Problem to work on>
Search the entries for lines that contain the word "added", and report each one found.

────

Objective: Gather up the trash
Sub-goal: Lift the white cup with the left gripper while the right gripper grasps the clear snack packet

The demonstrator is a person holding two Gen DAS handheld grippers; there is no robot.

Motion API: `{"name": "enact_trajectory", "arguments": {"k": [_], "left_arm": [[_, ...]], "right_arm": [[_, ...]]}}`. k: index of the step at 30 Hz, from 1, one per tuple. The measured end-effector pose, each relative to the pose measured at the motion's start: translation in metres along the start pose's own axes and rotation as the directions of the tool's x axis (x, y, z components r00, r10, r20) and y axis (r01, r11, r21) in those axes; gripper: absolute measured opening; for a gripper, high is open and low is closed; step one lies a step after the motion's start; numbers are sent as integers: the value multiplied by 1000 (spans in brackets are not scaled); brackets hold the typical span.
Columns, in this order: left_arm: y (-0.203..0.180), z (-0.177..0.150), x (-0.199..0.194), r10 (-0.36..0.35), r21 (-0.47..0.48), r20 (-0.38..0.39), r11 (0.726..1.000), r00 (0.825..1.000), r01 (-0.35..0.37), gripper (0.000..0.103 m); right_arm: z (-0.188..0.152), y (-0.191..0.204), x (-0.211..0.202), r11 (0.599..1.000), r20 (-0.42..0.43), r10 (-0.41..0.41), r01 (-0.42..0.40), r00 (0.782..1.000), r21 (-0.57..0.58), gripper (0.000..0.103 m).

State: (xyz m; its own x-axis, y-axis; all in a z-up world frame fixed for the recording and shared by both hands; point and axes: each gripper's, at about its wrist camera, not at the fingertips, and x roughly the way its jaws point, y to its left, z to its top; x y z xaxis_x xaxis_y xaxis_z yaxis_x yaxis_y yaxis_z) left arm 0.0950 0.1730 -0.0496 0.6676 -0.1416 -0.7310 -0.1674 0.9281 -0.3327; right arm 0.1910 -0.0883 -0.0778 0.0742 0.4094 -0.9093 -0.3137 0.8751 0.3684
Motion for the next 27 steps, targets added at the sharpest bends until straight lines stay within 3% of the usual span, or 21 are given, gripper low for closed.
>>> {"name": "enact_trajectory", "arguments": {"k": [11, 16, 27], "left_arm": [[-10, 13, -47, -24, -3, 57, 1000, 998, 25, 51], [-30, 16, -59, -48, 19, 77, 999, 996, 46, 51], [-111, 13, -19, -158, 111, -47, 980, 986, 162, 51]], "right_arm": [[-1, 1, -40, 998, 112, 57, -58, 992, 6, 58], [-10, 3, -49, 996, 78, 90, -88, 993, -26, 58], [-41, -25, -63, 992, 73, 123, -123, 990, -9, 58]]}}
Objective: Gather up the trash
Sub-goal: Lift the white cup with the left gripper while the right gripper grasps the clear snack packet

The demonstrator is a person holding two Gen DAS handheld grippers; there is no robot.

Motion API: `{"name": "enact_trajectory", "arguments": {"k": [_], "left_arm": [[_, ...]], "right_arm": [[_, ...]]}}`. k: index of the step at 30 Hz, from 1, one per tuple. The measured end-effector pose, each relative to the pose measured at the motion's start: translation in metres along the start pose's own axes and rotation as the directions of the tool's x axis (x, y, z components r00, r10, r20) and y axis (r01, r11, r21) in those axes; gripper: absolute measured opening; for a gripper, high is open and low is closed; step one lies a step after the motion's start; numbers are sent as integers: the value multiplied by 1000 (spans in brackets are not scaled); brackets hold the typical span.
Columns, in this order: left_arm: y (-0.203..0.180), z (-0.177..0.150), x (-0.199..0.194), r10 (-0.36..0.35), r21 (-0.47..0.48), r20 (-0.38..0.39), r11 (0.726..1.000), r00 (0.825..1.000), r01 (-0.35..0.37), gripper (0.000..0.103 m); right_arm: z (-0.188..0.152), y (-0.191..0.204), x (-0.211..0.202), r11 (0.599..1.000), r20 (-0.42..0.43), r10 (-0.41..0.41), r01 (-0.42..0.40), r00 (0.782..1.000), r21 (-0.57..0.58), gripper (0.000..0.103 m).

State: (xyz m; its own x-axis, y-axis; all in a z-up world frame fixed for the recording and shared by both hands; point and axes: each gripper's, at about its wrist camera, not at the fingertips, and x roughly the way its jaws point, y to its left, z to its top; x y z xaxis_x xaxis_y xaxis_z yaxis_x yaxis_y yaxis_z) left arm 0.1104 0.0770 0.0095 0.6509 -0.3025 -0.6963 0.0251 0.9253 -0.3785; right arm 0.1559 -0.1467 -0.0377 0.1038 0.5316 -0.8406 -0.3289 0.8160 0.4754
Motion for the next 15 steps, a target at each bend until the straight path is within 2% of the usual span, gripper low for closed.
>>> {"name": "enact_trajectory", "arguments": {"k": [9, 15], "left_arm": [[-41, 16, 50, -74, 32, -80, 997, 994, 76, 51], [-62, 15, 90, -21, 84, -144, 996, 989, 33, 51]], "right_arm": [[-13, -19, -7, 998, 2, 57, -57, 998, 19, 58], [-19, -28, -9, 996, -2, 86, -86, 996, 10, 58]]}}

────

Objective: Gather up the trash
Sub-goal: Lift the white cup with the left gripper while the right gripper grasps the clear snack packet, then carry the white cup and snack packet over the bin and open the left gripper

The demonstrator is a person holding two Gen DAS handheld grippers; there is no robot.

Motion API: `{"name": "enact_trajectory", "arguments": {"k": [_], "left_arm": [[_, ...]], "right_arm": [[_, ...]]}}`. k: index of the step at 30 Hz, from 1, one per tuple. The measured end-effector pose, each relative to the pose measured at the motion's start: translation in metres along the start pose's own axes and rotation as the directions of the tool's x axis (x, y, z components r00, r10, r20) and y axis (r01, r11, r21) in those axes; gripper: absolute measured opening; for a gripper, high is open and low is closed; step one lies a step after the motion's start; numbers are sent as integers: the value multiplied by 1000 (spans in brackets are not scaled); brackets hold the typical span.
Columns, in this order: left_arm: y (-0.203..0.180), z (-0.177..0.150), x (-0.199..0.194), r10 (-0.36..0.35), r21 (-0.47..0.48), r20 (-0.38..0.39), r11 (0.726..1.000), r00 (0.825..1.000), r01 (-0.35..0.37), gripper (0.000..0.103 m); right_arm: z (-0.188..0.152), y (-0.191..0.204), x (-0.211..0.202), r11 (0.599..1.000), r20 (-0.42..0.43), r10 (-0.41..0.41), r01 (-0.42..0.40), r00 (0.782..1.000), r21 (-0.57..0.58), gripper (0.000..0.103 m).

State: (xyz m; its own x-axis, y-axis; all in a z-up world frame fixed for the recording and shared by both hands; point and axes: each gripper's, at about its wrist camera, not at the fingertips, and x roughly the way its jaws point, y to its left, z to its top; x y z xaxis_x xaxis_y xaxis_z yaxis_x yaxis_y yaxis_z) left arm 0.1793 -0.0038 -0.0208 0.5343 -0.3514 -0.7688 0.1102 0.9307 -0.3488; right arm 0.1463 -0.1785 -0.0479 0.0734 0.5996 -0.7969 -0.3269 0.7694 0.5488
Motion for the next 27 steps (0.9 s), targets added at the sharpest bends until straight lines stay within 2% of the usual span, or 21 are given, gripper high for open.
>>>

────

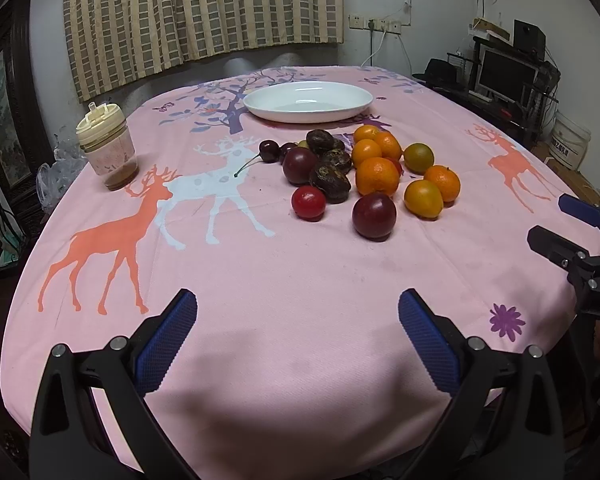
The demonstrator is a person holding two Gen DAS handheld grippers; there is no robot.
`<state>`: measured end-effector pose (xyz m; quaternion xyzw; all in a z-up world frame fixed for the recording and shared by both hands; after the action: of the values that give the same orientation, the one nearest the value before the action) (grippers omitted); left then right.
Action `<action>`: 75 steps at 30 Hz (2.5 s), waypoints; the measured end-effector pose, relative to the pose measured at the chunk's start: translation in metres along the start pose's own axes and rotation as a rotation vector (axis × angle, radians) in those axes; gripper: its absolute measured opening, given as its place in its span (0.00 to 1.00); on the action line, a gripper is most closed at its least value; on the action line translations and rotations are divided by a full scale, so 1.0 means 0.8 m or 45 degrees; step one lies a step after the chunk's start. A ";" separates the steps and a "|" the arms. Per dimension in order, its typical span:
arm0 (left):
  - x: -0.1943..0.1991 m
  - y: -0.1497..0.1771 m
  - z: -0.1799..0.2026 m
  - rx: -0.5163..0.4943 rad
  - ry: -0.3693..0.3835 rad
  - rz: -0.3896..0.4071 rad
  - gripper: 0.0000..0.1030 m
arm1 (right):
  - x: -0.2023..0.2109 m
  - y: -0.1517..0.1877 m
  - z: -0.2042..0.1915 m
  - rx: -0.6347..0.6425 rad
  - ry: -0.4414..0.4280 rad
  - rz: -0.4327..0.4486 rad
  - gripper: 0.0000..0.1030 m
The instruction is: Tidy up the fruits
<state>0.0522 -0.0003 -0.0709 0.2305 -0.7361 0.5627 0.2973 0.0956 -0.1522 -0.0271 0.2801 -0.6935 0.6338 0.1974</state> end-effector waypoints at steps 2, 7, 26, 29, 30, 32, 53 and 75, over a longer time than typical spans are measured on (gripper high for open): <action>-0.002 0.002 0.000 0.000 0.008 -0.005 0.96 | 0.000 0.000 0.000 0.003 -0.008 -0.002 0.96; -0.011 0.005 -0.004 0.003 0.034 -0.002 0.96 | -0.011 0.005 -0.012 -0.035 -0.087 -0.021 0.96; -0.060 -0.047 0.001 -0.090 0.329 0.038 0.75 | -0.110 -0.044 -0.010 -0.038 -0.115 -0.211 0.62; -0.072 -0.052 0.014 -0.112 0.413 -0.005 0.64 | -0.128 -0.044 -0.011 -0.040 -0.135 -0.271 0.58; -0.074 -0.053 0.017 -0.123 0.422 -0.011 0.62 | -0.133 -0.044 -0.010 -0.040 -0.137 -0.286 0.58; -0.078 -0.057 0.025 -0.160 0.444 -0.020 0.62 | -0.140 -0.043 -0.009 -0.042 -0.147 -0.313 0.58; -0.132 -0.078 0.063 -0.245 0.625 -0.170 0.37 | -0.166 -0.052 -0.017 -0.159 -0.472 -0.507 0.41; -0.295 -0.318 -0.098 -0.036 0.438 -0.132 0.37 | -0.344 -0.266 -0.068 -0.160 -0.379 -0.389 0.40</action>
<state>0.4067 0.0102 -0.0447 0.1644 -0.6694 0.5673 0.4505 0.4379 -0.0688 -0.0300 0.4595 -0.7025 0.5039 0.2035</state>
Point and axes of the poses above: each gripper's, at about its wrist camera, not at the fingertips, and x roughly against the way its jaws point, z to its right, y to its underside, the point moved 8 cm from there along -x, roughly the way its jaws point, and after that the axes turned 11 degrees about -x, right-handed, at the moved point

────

Solution to this problem>
Motion for the next 27 steps, targets added at the sharpest bends until straight lines stay within 3% of the usual span, or 21 are given, gripper low for closed.
Motion for the next 27 steps (0.9 s), targets added at the sharpest bends until straight lines stay within 2% of the usual span, or 21 are given, gripper high for open.

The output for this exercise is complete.